In your reply, reproduce the lines from the first one below to the line containing "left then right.", inclusive, exactly as they stand.

------------------------

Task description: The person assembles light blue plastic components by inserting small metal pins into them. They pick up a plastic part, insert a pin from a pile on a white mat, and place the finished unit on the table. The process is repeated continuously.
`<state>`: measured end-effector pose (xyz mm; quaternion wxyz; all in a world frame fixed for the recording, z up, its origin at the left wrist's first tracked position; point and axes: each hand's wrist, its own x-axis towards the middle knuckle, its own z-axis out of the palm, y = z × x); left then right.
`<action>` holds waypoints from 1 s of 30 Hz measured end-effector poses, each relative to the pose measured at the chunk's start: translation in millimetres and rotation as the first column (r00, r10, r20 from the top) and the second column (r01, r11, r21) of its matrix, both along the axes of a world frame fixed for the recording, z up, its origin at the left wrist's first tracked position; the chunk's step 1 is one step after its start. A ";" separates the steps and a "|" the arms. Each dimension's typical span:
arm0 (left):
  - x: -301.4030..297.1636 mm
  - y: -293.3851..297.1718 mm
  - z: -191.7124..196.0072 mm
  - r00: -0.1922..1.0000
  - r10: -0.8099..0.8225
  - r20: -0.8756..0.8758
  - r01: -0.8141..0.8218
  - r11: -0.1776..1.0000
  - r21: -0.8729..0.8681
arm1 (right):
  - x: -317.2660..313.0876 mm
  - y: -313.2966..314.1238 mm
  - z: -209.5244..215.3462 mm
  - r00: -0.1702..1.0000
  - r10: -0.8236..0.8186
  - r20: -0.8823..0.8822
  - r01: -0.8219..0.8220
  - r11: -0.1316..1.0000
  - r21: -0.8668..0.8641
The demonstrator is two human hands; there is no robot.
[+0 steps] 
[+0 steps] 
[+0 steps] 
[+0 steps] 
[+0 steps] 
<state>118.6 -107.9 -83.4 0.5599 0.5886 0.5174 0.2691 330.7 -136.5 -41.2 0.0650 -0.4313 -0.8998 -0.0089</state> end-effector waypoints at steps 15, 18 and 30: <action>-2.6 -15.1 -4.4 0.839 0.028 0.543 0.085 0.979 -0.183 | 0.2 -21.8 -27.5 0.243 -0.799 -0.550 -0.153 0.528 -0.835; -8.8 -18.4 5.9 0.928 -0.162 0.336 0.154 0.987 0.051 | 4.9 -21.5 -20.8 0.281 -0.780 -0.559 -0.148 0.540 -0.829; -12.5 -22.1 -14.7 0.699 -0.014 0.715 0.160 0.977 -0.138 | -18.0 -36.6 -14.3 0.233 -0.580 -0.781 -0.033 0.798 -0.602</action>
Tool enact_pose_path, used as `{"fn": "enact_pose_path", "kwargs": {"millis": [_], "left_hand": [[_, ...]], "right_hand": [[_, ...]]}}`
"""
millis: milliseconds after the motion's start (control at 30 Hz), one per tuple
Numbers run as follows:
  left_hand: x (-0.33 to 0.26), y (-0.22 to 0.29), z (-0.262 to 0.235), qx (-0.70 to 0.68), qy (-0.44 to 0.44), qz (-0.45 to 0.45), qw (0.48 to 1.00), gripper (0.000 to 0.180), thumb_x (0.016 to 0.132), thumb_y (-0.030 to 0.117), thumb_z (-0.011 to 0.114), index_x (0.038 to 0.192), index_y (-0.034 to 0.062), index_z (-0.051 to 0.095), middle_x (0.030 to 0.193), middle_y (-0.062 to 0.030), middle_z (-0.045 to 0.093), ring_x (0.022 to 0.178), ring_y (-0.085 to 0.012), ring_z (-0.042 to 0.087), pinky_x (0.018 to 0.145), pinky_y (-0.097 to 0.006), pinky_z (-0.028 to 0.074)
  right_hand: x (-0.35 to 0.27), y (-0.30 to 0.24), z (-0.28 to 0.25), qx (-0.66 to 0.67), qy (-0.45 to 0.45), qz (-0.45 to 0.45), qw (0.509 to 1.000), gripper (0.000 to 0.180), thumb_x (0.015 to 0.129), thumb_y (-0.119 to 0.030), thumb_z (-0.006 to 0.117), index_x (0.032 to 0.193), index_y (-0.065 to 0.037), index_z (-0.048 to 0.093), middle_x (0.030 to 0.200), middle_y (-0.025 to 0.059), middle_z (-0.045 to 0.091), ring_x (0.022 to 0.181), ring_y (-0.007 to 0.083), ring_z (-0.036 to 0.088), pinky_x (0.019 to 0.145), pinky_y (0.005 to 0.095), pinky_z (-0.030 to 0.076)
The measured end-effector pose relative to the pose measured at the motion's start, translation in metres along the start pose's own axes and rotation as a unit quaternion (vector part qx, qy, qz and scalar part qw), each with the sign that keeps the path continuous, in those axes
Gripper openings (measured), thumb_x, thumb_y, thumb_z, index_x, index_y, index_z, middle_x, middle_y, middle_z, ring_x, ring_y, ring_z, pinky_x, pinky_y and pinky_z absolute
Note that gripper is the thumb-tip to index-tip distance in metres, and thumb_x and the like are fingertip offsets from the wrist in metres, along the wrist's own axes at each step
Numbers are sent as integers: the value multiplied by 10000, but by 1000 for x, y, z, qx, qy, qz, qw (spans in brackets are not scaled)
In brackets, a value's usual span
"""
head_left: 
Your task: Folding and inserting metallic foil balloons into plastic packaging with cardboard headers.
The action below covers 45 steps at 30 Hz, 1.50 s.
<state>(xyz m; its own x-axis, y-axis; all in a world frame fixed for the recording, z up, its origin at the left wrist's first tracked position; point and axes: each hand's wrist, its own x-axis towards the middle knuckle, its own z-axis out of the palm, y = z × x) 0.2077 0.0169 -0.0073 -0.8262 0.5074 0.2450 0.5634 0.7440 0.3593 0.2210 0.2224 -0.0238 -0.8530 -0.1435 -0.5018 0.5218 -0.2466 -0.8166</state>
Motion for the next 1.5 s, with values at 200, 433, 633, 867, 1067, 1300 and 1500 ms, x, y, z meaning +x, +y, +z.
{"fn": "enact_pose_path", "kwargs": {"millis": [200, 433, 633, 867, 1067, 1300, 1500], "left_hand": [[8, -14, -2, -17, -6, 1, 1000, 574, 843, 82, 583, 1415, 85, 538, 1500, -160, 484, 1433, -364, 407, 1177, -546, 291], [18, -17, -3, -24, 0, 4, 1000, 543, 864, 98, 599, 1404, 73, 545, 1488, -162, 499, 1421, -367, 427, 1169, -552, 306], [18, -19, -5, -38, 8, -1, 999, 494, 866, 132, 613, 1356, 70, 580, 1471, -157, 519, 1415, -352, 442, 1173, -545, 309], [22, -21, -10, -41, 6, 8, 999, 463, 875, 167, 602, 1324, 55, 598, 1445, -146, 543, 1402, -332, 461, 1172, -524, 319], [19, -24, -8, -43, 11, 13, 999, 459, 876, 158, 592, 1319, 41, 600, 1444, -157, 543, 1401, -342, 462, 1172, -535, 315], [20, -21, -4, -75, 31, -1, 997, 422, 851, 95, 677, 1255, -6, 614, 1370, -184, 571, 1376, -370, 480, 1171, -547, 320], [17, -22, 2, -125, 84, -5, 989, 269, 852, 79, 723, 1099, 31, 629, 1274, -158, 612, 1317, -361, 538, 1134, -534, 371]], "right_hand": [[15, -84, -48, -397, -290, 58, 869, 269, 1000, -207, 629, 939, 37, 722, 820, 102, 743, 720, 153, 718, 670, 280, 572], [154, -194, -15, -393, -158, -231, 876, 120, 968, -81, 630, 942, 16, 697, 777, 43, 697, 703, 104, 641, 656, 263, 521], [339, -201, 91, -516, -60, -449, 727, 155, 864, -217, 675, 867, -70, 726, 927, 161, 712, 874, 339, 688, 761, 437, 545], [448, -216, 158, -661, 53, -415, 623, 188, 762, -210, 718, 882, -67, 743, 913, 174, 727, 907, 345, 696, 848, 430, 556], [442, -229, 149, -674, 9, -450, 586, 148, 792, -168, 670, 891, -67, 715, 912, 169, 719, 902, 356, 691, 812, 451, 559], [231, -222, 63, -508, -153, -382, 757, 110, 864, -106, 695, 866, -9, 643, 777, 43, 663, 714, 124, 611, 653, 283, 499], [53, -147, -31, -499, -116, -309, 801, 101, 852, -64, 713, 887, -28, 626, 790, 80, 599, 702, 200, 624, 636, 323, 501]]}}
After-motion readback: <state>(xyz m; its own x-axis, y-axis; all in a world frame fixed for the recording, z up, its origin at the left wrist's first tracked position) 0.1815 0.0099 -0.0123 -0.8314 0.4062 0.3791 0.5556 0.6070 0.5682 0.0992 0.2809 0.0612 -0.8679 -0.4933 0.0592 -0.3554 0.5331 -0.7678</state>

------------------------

> **THE COMPLETED TASK**
Task description: The person assembles light blue plastic components by inserting small metal pins into them. They pick up a plastic part, insert a pin from a pile on a white mat, and place the finished unit on the table. The process is repeated continuously.
`<state>`: measured end-effector pose (xyz mm; quaternion wxyz; all in a world frame fixed for the recording, z up, its origin at the left wrist's first tracked position; point and axes: each hand's wrist, its own x-axis towards the middle knuckle, its own z-axis out of the palm, y = z × x); left then right.

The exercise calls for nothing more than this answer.